Due to some unforeseen events, Uffie is currently trying to figure out her new occupation. Recently she has stopped laying eggs, because of winter time. She also lost her young ‘uns, due to the misunderstanding of Cookie thinking that they were hers. With her long absence as Head Pecker there was some Management Re-Organization, leaving her unemployed in this tough economy. So this is the resume she submitted to us; an application to be the farm’s mascot.
Transcribed and translated from “cluckish” to English by Rosalind.
After reading Uffie’s resume, do you think she should be our mascot? If not, what additional experience is needed? Please post answers in "comments" section below.
The Red Coop with Trim * Kansas * DaChick@ChickenWorld.hen
March-April 2011: Attended Elementary Chicken Years in The Closet Academy. Received instruction in The Ways of Clucking under the tutelage of Ms. Zuzu.
May-August 2011: Attended Leo House High School. Became accomplished in foraging, grub identification and time management.
September-December 2011 : Attended WHK University, earning a Bachelor of Science, majoring in Scratch; and a Master of Science with a specialization in Relative Pecking Theory.
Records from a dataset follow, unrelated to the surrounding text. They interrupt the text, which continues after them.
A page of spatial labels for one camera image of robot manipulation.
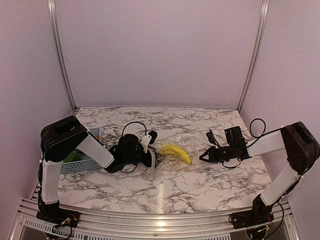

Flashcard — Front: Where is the left aluminium frame post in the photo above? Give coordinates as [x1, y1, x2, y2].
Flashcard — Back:
[47, 0, 77, 112]

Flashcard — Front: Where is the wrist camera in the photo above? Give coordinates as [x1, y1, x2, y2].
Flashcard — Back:
[140, 130, 158, 153]
[206, 129, 221, 148]

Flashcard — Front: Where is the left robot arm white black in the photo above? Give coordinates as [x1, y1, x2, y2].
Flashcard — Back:
[38, 116, 158, 223]

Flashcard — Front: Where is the front aluminium rail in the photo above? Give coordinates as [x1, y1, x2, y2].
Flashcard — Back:
[9, 198, 300, 240]

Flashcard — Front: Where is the aluminium frame post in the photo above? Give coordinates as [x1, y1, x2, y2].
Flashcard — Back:
[237, 0, 270, 113]
[47, 0, 77, 112]

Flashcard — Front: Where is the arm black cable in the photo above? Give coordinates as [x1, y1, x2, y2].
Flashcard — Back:
[109, 121, 148, 174]
[221, 118, 266, 169]

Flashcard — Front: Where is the right aluminium frame post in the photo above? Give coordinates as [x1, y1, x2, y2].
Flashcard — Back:
[237, 0, 270, 113]

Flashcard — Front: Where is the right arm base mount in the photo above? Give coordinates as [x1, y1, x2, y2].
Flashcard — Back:
[228, 196, 274, 229]

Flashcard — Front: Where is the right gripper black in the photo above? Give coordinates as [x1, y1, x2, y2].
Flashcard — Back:
[199, 144, 236, 164]

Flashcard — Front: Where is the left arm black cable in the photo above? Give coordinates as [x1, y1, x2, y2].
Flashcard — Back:
[109, 121, 148, 174]

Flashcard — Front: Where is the clear zip top bag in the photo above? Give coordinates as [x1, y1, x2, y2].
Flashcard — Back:
[139, 136, 199, 180]

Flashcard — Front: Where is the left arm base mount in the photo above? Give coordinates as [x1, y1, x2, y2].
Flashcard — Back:
[36, 196, 80, 228]

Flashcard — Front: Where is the yellow fake banana bunch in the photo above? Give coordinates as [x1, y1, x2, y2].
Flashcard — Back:
[160, 144, 192, 164]

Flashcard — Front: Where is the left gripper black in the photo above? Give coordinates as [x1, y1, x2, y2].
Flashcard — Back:
[124, 146, 167, 169]

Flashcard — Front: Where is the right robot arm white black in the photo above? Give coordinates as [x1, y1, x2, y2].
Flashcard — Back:
[199, 121, 320, 224]

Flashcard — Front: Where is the light blue plastic basket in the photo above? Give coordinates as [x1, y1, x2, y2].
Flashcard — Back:
[45, 122, 102, 174]

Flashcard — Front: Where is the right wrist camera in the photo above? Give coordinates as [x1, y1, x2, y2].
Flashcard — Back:
[206, 129, 221, 148]

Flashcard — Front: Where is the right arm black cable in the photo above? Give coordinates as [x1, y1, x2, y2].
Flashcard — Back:
[221, 118, 266, 169]

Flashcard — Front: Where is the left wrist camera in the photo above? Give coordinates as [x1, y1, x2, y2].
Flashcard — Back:
[140, 130, 158, 153]
Politician: After a very competitive running for office, was elected Prime Minister of Coopingville. A short time later resigned as the coop’s first tyrant and dictator. Accomplishments include establishing the farm as a “Right to Work Location,” as well as passing the laws and restrictions “Don’t Cluck, Don’t Peck,” “Anti-Aggression Laws,” “Eggie Lay” and “Coopie Back.”
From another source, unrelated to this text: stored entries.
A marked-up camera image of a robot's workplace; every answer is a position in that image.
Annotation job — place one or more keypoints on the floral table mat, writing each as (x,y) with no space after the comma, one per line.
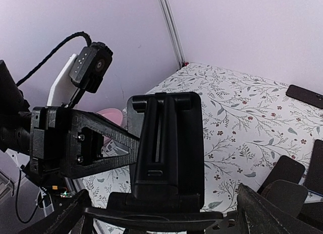
(248,124)

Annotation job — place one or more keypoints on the black phone centre upper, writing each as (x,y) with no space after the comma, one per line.
(313,180)

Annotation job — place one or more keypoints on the blue phone under stand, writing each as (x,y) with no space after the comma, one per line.
(286,169)

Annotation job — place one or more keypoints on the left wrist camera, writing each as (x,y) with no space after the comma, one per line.
(82,73)

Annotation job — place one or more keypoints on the black phone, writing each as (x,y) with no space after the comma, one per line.
(305,96)
(313,180)

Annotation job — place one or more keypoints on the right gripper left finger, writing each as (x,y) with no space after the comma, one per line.
(69,217)

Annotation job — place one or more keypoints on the left aluminium frame post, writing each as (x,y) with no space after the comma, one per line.
(173,32)

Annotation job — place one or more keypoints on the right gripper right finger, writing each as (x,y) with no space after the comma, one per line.
(258,215)

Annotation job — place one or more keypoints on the black phone at back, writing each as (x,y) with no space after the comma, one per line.
(305,96)

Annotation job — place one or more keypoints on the silver phone stand left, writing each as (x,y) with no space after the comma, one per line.
(113,148)

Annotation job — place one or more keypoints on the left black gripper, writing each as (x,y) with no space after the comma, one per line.
(40,134)

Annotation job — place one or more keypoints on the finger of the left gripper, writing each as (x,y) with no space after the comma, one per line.
(94,144)

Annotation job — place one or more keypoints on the black folding phone stand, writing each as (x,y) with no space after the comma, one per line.
(167,182)

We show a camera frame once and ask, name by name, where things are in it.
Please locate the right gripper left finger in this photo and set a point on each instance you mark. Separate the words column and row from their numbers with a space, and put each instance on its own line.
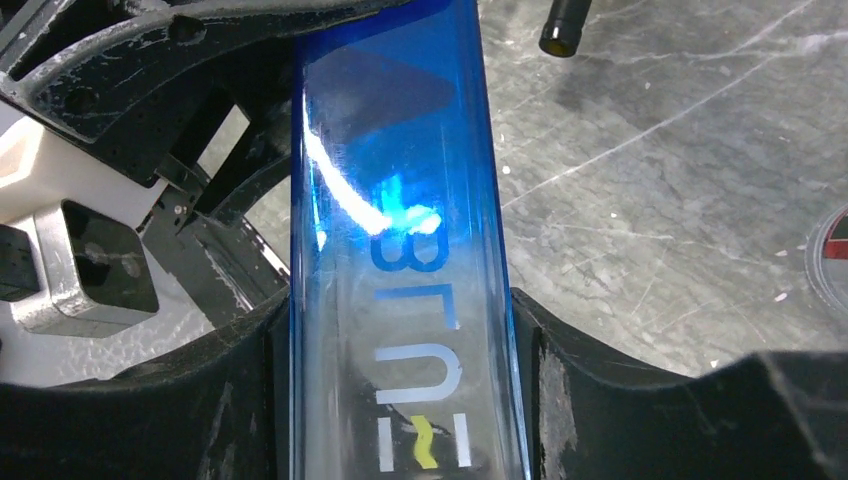
column 215, row 408

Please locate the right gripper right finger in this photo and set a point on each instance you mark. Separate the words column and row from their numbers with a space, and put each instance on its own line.
column 594, row 412

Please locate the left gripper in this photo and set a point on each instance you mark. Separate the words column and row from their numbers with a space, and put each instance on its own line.
column 191, row 93

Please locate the blue labelled water bottle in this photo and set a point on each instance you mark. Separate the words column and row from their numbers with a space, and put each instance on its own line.
column 403, row 347

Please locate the dark green wine bottle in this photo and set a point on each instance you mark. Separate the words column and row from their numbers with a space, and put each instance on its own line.
column 562, row 32

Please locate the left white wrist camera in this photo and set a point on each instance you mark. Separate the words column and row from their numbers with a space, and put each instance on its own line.
column 101, row 302
Lead vocalist: Gained experience singing in the ‘Morning Peepers’ and in the songs “You Don’t Give Me Scraps No More,” “Just a Peck,” “Grit Road Anthem” and “Red Single Comb.”
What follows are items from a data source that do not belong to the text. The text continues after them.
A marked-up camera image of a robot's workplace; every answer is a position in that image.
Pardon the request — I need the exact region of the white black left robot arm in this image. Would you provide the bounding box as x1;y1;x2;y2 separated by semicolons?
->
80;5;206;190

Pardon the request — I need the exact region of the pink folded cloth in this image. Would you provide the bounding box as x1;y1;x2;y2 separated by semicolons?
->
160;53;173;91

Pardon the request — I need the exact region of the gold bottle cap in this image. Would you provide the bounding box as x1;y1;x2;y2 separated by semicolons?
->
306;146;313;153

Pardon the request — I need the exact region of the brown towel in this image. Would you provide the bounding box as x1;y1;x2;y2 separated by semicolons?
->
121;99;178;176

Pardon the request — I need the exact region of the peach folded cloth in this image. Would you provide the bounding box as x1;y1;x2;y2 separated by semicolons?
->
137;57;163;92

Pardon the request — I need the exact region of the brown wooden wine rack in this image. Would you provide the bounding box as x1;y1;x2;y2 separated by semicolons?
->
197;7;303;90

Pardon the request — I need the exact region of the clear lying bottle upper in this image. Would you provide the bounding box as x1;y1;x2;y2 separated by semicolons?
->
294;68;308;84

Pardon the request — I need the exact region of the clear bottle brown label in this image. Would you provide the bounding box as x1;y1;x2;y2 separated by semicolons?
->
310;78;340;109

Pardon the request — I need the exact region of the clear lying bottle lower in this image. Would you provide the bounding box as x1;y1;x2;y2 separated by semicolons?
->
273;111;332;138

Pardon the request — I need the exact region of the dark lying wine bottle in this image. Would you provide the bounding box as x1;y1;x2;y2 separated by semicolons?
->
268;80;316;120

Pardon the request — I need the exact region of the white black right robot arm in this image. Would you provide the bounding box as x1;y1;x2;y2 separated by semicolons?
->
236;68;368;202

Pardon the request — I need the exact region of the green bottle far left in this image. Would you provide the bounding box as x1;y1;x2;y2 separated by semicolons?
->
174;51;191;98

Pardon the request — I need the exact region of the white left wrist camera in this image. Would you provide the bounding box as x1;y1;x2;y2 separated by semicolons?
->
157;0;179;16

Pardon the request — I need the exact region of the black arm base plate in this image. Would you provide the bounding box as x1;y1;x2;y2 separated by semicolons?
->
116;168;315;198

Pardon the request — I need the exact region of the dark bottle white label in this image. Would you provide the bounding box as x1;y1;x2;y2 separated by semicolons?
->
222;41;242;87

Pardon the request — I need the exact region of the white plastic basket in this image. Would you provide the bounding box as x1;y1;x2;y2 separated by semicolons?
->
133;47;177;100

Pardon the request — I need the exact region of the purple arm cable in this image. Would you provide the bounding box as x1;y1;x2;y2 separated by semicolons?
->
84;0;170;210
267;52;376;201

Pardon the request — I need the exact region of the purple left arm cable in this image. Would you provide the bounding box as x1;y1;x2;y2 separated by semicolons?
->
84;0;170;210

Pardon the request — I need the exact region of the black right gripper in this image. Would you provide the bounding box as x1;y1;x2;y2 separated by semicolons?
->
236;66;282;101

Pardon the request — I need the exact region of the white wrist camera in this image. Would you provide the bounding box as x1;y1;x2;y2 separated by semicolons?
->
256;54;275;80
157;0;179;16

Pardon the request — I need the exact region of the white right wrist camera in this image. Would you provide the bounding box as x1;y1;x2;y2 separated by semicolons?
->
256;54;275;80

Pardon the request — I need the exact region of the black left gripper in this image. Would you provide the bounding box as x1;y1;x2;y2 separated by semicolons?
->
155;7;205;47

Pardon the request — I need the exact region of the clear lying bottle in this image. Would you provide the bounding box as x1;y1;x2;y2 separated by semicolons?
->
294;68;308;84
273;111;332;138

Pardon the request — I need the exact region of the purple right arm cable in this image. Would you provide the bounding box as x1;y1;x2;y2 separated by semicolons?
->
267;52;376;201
Hair Stylist: Expert in removing feathers with the pecking technique.
Private Detective: Once followed subject around diligently for a week straight, learned very important and highly sensitive information about goats.
Amateur Therapy Chicken: Not yet worked anywhere but at the farm, but when you are feeling down, there isn’t a friendlier ear to be found.
Professional Taste Tester: Has successfully worked at a food facility deciding if food is rotten or moldy. Recipient of the Hen of the Month award for cleanliness in disposing food waste without assistance.
Small Business Owner: Started own bartering company where many types of eggs were traded, and employees are fairly treated and allowed to roam.
Construction Overseer: Watched many construction projects started and finished. Has basic understanding of knife usage.
Actor: Played Cluckstine in the musical The Phantom of the Chicken Coop.
Entomology (study of bugs), Avid Reader of Robert Burns, Weather Forecasting, Straw Surfing, Roosting Pole High Jump, Running of the Cow, and Aviary Aviation.
Mother of three children who are currently and lawfully placed under the custody of her Cochin friend, Cookie.
The only surviving victim of a very horrific hawk attack that took place at the farm. Received accolades for marshalling fellow chicks under the green tree, for brave actions and clear thinking which saved lives. The accused still remains to be caught. A lawsuit has been filed for compensation of feather loss.